_About this exercise_. Go through the entries and copy every line that has the string "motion" in it.

*** Input records ***

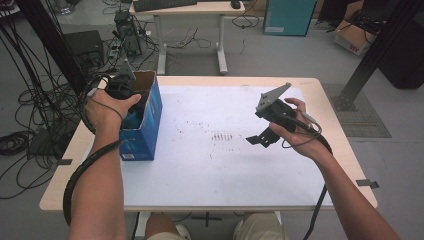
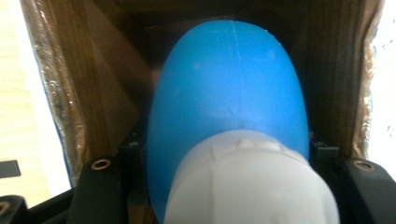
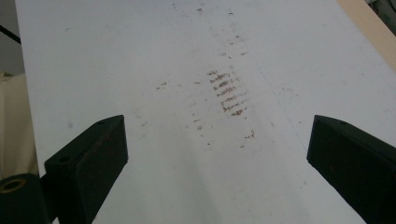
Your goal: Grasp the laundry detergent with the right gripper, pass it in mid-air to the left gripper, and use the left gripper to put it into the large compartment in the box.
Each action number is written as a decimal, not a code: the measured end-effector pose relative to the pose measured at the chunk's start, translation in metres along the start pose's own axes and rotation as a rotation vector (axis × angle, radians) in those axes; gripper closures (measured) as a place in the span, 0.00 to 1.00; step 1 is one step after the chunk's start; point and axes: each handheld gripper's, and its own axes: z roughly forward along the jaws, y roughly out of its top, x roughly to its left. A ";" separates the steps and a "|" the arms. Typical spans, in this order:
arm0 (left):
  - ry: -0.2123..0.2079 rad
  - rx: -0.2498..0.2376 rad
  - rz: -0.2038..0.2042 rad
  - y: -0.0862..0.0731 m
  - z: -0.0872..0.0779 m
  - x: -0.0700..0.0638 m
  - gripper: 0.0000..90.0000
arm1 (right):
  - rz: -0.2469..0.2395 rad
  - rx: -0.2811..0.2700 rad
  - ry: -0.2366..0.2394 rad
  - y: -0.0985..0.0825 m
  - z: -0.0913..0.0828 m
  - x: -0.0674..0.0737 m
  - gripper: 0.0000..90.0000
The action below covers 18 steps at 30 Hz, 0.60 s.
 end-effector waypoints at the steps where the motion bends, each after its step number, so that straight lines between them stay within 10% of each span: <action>1: 0.001 -0.003 0.000 0.000 0.000 0.000 0.42 | 0.002 0.002 -0.001 0.000 0.000 0.000 0.06; 18: 0.009 -0.008 -0.001 -0.001 0.001 -0.002 0.42 | -0.006 0.012 -0.015 0.002 -0.004 0.000 0.06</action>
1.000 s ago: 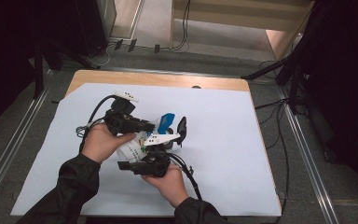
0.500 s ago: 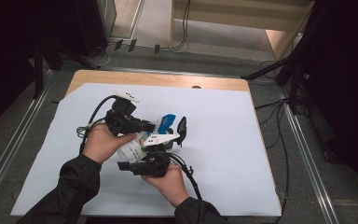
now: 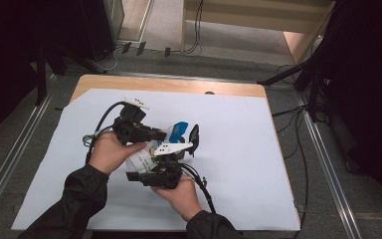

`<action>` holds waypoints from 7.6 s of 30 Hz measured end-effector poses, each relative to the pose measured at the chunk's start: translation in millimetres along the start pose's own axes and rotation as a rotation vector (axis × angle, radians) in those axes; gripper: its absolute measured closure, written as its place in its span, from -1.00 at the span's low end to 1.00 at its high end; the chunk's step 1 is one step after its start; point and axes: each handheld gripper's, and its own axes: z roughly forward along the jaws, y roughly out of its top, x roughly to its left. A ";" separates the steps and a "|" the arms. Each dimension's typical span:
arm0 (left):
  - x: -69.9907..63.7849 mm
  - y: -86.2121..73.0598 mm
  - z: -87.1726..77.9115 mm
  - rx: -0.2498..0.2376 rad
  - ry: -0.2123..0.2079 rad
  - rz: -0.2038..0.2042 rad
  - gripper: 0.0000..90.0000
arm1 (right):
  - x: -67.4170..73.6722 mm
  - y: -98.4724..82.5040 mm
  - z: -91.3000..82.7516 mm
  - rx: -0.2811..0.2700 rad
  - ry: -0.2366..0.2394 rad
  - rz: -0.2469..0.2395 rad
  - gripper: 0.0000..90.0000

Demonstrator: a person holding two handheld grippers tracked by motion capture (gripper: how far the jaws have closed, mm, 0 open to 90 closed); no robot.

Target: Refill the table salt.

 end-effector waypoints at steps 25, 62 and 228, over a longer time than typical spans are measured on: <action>-1.2 1.7 2.2 0.005 0.011 -0.001 0.85 | -0.1 0.4 -1.5 0.006 -0.034 -0.022 0.36; 0.7 -1.0 -6.8 -0.018 0.001 -0.016 0.72 | -3.0 1.7 -0.6 -0.022 0.036 0.036 0.42; -7.1 1.7 -8.6 -0.029 0.057 -0.039 0.84 | -2.5 6.8 3.0 -0.037 0.035 0.065 0.42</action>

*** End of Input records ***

_Written answer_.
 end-effector waypoints at the steps where the motion bends, each after its step number, so that straight lines between them stay within 10% of each span: <action>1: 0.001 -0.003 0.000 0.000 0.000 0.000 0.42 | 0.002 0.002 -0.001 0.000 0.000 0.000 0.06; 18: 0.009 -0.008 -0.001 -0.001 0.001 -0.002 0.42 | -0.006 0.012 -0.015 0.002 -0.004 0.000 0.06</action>
Demonstrator: a person holding two handheld grippers tracked by motion capture (gripper: how far the jaws have closed, mm, 0 open to 90 closed); no robot.

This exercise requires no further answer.